DESCRIPTION OF THE TASK: Each line from the start of the data below through the one containing "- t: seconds" must be reproduced exactly.

AVAILABLE DATA:
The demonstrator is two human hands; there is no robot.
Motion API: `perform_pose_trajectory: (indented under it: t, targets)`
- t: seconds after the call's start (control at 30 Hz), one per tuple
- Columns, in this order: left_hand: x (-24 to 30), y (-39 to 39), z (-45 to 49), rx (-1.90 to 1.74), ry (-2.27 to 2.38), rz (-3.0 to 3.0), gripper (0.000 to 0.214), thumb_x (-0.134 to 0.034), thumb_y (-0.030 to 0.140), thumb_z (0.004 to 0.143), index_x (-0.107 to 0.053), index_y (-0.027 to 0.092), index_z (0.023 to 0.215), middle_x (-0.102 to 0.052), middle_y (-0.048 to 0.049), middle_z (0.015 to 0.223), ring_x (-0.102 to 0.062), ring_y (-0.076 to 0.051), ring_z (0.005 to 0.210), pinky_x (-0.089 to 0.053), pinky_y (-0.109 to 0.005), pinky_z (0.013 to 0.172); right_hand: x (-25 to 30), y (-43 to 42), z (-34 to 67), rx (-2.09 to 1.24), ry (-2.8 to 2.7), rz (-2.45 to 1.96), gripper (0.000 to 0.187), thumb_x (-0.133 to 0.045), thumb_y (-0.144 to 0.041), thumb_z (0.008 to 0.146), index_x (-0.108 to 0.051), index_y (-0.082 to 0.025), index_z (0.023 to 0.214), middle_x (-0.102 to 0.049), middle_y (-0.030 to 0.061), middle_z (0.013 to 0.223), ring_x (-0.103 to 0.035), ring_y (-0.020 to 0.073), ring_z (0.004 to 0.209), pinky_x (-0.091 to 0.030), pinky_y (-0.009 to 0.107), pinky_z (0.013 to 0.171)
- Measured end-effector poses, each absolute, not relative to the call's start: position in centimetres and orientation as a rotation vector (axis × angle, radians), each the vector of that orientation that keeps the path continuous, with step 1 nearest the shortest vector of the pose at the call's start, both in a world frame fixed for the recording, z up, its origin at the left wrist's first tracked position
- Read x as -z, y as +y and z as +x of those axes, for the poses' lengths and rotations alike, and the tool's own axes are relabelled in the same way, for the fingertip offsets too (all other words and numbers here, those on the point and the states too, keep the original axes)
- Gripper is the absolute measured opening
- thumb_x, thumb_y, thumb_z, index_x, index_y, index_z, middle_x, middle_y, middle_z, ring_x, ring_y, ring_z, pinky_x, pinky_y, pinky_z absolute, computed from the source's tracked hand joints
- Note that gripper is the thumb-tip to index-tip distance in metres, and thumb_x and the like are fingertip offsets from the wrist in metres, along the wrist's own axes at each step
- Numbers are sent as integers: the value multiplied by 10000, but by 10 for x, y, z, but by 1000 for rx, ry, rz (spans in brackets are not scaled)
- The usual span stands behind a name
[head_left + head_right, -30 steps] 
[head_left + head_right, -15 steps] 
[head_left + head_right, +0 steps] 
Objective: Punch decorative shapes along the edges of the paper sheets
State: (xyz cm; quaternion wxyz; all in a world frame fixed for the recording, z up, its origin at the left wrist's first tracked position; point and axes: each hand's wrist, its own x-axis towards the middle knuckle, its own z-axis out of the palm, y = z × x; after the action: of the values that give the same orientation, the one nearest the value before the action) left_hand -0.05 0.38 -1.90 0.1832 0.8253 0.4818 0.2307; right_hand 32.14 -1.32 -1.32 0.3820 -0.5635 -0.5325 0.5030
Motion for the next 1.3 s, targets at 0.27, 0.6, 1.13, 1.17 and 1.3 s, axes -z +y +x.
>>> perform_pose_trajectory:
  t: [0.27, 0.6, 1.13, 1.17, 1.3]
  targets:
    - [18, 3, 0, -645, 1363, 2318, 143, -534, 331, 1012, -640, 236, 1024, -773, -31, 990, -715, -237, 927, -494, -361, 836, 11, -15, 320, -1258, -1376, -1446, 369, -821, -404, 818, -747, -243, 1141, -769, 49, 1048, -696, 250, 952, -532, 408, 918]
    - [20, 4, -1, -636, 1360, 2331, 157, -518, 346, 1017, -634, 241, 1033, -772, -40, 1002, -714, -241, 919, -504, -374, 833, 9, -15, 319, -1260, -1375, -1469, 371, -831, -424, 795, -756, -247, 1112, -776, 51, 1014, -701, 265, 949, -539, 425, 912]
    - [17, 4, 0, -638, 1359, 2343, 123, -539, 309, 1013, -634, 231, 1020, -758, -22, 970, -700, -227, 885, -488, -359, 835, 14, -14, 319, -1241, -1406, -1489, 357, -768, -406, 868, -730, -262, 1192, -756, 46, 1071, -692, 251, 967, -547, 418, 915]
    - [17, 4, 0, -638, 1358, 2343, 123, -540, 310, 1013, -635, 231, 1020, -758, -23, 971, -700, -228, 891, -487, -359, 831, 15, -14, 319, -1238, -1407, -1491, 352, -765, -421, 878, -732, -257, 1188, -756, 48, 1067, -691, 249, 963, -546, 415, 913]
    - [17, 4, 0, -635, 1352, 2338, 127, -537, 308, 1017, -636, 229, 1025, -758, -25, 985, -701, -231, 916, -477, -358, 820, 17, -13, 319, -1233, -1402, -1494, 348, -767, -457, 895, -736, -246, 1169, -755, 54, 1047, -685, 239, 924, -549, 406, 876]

COMPLETED EXERCISE:
The demonstrator is two human hands; there is no robot.
Motion API: `perform_pose_trajectory: (indented under it: t, targets)`
- t: seconds after the call's start (control at 30 Hz), one per tuple

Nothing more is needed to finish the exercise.